Que pourrait-il apprendre qu’il ne connaisse déjà à sa manière? L’Écriture dans sa plénitude? "Ah! dit l’un, j’en sais tout ce que disent les Pères. – Moi, dit un autre, je suis barthien, donc savamment renseigné… Comment, avance un troisième, vous n’avez pas lu Bultmann?" Et le Seigneur? quelle place Lui laissez-vous parmi les théologiens de votre choix et les définitions de vos principes? Lui qui est la Vérité, pourquoi ne Le laissez-vous pas remettre la vôtre en question? Mais vous ne le pouvez pas, car vous dites: "J’ai raison". Ne savez-vous pas que seul le Seigneur a raison? Saul de Tarse l’a bien compris, lui, le vertueux propre juste qu’Il terrasse sur le chemin de Damas. Ah! mes amis, quel terrible lien que celui de la propre justice s’il faut que Dieu intervienne dans ma vie comme sur le chemin de Damas!
 

Le besoin d’un équipement spirituel
Il est des croyants qui devront passer ce chemin-là… qui, pendant vingt, trente ou cinquante ans se sont ancrés cette idée dans la tête qu’ils ont raison parce qu’on n’a cessé de le leur répéter. À ces frères, nous voudrions ici parler d’une expérience authentique vécue avec des jeunes, délivrés de la drogue.

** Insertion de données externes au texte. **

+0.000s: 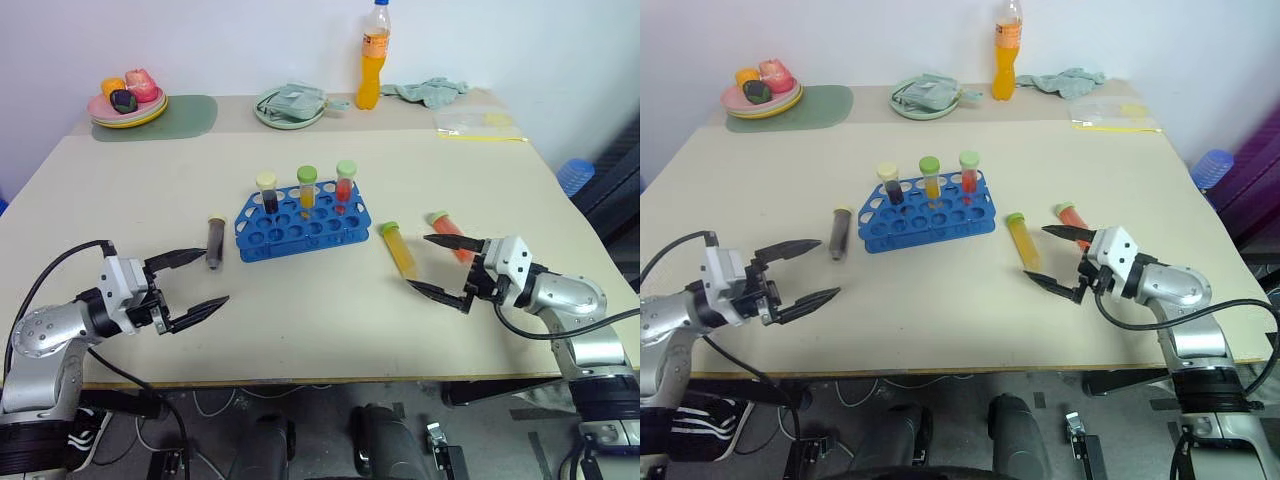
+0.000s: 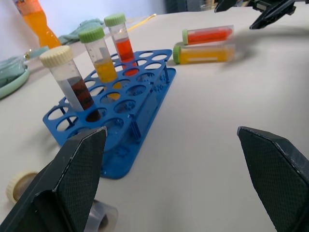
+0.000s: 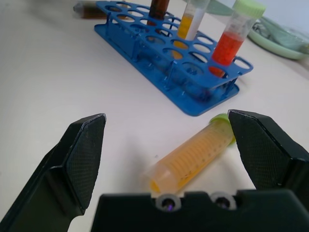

Ils ne savaient rien, mais rien de la Bible. À douze ans, une fois leur catéchisme terminé, ils s’étaient dépêchés de tout oublier. Les voilà qui redécouvrent le Saint Livre et se convertissent. Nous leur disons: – Maintenant que vous êtes chrétiens, il vous faut un équipement spirituel, le baptême du Saint-Esprit. Vous connaissez la merveilleuse histoire de la Pentecôte? Oui. Vous y croyez? Bien sûr. Nous croyons tout ce qui est écrit dans la Bible. Pensez-vous que l’expérience de la Pentecôte puisse se renouveler? Absolument. Le voulez-vous? Nous le voulons. Puisque c’est ainsi, nous allons prier pour vous… Et le Seigneur les baptise là. Aussi simple que cela. Pourquoi? Parce que ces jeunes ne sont plus liés par le péché: ils s’en sont humiliés devant Dieu et plus jamais ils ne veulent retomber dans leur état précédent. Ils ne connaissent pas le lien de la tradition et de système, ils n’en veulent point. Alors le Seigneur peut agir et Il leur accorde sur-le-champ ses grâces merveilleuses.

Alors je demande ici, à mes frères encore liés dans la puissance d’un système dont ils se sont prévalus peut-être inconsciemment: Voulez-vous que le Saint-Esprit vous délivre maintenant, qu’il vous transforme et vous forme au service du Maître? Souvenez-vous de Paul qui, devant Ananias, sent lorsqu’on lui impose les mains, "comme des écailles lui tombant des yeux". Il faut que tombent ces écailles qui voilent encore à votre regard la plénitude de la gloire et de la grâce de Christ, et les riches bénédictions qu’Il a en réserve pour vous. Si vous le désirez, Lui, de tout votre cœur, c’est-à-dire plus que les traditions qui alourdissent votre marche, plus que le système qui vous entrave, approchez-vous avec l’humilité de David et dites au Seigneur: "Je te demande pardon pour tel péché, je te confesse telle faute et je veux en être délivré maintenant. Je crois à ta Parole, à ta Parole seule et entière. J’ai besoin d’un équipement spirituel: le baptême du Saint-Esprit que tu vas m’accorder, Seigneur, selon ta promesse."

Le Seigneur agira. Il l’a promis: "demandez et vous recevrez." Croyez en toute confiance et qu’il vous soit fait selon votre foi.